Every video game has to choose where on the gameplay spectrum it will lie, from pure simulation to full-on arcade.

“What’s really good about it is that it creates the simulation experience, but also the gameplay mechanics are really intuitive,” NFL VP of video gaming Ed Kiang says. “And so I think it’s going to resonate with a much broader audience than, I think, maybe even was originally intended.”

Pro Era allows up to eight players to experience games together.

Pro Era allows up to eight players to experience games together.

Kiang shares a common mantra around the video game industry—“find the fun”—as a north star that designers use to remind themselves while developing new titles. He says his department is charged by the league to foster the creation of a wide portfolio of games that can reach different segments of its massive and diverse fan base. “We feel like there’s a gap with VR,” Kiang says of the marketplace prior to StatusPro. “In years prior, we weren’t really sure if it was ready for primetime.”

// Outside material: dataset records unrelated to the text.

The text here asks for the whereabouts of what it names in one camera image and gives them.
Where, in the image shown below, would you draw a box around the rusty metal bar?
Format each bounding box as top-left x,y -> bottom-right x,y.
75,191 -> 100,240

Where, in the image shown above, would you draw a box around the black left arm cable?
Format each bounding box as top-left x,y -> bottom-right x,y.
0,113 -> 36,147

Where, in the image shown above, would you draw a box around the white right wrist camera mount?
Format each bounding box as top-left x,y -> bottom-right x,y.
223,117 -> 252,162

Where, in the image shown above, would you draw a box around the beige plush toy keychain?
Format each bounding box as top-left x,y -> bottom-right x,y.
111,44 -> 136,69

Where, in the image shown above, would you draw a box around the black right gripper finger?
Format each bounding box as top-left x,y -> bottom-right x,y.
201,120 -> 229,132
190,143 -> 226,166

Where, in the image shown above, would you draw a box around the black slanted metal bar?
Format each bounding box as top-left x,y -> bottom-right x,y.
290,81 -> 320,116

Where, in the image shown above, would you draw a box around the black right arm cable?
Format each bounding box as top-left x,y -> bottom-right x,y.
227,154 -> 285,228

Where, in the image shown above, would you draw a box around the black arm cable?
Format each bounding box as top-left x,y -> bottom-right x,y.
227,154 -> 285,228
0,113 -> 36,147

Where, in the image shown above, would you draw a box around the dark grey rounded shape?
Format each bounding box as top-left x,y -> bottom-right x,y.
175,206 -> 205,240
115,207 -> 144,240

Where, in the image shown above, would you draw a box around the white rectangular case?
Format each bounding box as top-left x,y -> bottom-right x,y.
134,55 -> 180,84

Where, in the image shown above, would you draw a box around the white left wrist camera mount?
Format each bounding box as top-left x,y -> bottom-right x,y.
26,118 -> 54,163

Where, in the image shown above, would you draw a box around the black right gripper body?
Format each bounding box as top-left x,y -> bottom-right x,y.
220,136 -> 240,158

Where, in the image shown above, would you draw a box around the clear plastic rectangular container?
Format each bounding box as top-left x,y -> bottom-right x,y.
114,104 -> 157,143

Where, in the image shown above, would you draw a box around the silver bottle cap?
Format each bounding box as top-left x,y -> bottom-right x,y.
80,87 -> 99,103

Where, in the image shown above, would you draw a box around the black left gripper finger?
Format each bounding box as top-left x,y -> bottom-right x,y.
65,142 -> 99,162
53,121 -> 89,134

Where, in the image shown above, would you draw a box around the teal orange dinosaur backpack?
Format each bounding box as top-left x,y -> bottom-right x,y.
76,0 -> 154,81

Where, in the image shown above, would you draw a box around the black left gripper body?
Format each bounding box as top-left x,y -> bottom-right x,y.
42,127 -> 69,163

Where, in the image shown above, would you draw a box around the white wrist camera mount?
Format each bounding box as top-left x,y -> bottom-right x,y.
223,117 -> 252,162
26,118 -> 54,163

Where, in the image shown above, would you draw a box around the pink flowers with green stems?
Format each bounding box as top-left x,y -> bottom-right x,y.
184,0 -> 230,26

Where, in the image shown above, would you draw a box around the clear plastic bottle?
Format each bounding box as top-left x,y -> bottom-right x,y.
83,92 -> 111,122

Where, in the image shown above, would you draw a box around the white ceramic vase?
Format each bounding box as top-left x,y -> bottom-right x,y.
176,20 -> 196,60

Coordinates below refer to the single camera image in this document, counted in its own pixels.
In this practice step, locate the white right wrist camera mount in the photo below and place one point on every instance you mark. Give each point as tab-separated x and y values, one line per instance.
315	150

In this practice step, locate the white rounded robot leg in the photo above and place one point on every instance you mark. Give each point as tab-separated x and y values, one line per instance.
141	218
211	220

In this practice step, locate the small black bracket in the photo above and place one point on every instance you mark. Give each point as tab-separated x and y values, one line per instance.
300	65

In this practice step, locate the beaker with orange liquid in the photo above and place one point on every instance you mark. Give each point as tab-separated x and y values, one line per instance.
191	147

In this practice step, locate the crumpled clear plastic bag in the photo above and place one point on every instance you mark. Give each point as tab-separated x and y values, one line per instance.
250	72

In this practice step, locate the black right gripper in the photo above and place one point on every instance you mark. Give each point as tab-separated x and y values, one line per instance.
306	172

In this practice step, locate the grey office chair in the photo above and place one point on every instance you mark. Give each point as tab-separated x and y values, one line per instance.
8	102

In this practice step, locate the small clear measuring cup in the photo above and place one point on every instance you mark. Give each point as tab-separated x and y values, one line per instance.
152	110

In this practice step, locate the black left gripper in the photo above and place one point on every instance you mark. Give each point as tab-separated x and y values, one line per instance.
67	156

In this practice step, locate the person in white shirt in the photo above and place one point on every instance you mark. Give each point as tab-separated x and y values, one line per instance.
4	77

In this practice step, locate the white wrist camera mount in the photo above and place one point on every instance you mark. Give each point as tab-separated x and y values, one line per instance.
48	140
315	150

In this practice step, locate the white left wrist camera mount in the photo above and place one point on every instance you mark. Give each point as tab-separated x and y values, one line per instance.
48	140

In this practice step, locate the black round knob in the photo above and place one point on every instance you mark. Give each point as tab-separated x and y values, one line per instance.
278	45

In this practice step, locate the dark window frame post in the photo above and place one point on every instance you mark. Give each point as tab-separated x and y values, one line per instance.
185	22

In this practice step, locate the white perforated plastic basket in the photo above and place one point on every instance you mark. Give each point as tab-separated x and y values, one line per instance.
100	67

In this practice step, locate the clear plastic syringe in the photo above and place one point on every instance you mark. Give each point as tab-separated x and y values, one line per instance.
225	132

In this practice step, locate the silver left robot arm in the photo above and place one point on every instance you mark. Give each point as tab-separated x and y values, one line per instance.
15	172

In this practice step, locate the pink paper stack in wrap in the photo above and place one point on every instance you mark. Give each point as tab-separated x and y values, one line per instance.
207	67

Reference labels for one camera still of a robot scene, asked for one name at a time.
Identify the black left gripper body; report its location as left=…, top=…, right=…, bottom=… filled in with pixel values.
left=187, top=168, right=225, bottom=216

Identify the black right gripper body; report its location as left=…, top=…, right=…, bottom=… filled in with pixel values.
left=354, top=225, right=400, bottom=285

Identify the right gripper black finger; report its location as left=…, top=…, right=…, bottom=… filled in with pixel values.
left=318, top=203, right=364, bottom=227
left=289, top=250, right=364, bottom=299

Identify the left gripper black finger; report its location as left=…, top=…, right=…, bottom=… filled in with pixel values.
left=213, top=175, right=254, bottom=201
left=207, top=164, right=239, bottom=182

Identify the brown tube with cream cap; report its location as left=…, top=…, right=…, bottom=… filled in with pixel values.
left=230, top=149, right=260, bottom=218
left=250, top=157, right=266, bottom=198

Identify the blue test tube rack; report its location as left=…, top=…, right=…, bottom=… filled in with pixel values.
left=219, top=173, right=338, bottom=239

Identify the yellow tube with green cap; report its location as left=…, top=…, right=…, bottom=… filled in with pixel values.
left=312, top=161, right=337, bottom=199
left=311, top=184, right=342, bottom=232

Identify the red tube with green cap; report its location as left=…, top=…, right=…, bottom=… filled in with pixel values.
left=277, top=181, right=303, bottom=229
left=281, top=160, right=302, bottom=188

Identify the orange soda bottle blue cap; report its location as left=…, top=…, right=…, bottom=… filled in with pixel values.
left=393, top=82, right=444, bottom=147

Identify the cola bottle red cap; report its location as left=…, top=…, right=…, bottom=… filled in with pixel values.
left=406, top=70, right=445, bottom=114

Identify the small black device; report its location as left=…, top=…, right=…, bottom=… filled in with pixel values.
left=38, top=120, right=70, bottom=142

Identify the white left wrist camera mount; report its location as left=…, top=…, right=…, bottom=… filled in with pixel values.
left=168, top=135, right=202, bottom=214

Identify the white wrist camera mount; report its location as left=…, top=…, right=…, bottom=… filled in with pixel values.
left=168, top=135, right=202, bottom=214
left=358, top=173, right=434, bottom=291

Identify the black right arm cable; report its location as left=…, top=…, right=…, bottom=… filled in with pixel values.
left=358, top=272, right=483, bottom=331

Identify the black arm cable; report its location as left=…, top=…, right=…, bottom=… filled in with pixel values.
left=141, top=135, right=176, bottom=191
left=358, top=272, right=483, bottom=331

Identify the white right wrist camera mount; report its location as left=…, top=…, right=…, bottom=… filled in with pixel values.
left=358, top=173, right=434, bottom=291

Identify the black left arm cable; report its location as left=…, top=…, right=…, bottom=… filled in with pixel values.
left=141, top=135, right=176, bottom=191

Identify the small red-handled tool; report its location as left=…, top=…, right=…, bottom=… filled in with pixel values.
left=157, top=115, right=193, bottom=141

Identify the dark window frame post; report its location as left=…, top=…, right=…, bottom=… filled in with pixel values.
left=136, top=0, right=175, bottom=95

Technology improved, prices dropped and market penetration grew. Pro Era is available on both Meta Quest 2 and PlayStation VR. There’s a chicken-and-egg question about VR adoption between hardware designers and software publishers—they need to work in tandem to incentivize each other to create the products fans will want.

Everyone connected with Pro Era acknowledges that there is some uncertainty about who the eventual game players will be among existing VR users or those who use this as the proper motivation to become new VR customers. The marketing machine of the NFL can certainly help spread that message.

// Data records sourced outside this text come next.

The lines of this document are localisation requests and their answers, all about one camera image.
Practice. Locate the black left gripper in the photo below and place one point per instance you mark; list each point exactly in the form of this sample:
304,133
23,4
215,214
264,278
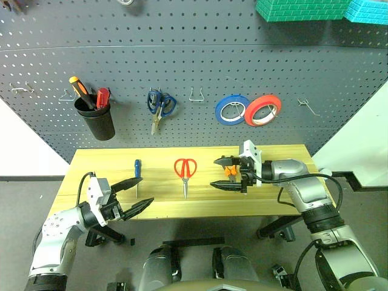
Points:
112,210

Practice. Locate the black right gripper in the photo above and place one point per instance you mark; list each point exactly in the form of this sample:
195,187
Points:
248,174

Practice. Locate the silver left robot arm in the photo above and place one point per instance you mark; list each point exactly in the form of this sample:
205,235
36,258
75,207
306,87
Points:
57,233

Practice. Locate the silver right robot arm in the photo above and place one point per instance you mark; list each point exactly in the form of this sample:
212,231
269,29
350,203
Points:
315,197

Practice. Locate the black table leg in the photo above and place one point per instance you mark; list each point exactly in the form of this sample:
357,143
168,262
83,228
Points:
277,227
106,233

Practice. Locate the red tape roll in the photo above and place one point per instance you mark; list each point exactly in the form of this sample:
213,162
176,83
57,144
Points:
249,115

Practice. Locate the blue tape roll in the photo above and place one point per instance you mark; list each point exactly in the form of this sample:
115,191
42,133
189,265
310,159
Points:
219,110

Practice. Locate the dark rounded robot leg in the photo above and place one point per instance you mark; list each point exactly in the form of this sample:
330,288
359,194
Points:
157,266
236,266

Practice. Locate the black plastic cup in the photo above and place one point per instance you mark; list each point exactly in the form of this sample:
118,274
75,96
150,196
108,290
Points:
98,127

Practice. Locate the silver pegboard hook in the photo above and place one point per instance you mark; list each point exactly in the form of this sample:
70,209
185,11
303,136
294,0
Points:
67,96
22,89
197,99
307,105

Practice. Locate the grey metal pegboard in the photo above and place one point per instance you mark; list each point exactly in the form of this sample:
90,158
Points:
194,60

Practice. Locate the orange black screwdriver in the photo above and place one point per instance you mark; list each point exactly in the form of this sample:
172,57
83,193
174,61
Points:
79,88

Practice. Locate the green brick pattern block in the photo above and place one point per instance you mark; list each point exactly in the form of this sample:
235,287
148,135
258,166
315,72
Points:
303,9

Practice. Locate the teal brick pattern block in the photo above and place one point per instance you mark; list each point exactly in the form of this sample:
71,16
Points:
368,10

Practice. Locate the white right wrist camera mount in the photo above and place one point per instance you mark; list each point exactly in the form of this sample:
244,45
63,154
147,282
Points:
251,151

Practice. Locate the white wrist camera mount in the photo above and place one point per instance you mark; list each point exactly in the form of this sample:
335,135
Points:
95,191
251,151

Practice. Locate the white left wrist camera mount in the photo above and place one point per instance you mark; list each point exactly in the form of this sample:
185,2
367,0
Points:
95,191

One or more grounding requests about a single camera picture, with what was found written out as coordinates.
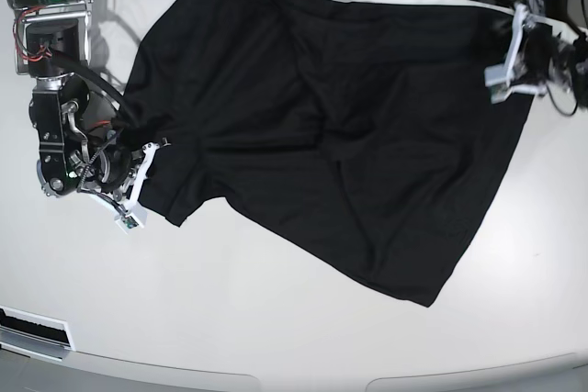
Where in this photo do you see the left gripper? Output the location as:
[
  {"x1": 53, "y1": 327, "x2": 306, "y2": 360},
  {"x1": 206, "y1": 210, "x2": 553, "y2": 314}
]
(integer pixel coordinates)
[{"x1": 519, "y1": 22, "x2": 565, "y2": 84}]

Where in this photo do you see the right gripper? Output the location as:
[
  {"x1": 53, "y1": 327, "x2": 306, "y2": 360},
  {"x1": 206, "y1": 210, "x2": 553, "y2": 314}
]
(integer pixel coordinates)
[{"x1": 86, "y1": 140, "x2": 144, "y2": 202}]

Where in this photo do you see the black t-shirt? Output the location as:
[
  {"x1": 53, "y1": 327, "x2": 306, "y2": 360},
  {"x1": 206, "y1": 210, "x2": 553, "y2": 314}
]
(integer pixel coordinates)
[{"x1": 123, "y1": 0, "x2": 532, "y2": 307}]

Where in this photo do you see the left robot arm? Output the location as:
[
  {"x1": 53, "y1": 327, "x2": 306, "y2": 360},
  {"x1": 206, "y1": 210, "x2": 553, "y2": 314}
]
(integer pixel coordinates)
[{"x1": 522, "y1": 24, "x2": 587, "y2": 118}]

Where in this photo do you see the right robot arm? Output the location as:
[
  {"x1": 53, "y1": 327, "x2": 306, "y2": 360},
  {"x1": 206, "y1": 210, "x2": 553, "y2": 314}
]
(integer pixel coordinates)
[{"x1": 6, "y1": 0, "x2": 158, "y2": 211}]

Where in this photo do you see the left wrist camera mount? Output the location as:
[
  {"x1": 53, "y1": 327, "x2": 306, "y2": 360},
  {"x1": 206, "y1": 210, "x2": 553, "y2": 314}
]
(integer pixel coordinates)
[{"x1": 484, "y1": 0, "x2": 546, "y2": 105}]

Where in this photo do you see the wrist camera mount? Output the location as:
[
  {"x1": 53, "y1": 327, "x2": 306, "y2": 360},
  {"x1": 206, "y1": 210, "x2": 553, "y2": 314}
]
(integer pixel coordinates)
[
  {"x1": 484, "y1": 0, "x2": 546, "y2": 105},
  {"x1": 86, "y1": 137, "x2": 174, "y2": 235}
]

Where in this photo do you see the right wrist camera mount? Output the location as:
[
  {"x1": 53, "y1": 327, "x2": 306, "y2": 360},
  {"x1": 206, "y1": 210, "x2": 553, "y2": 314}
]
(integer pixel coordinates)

StatusPro hopes to make Pro Era an annual release with game updates like in the popular Madden series—playing from new positions is one goal—but, from the NFL perspective, there’s also value in casual participation.

“We don’t make games just to make money,” Kiang says. “Part of what we want to do is create great experiences and create lifelong fans. And part of the way that we do that is by creating memories that last a lifetime, whether that’s on the field, in the arena, or in retail activations, and in our products, and the way to express your fandom through our products.”

Pro Era was developed by former football players and StatusPro co-founders Andrew Hawkins (l) and Troy Jones.

Pro Era was developed by former football players and StatusPro co-founders Andrew Hawkins (l) and Troy Jones.

That this is athlete-led technology is critical in the authenticity of capturing the realism of game day. Not only did Hawkins and Jones play at an elite level in football, but also half of their employee base—24 of the 48 full-timers and contractors—are former athletes across a variety of sports, Hawkins says.

“From a first-person perspective, it’s the small intricate details that an athlete would have, that can really take the experience over the top, such as the audio,” Jones says. “Audio is such an important part in VR. So what does it sound like? It doesn’t sound the same when you’re watching it on TV or you’re just playing in a traditional 2D-type experience. So taking those little elements of the sideline experience or the experience on the field, or pressure of a situation, and try to heighten each of those moments, I think, puts our products over the top.”

“Honestly, outside of playing the game itself, it’s probably the closest to the experience you could have,” Jones adds. He pauses, recognizing one crucial difference, and adds with a laugh, “Obviously, it’s different when you have people who are actually going to hit you.”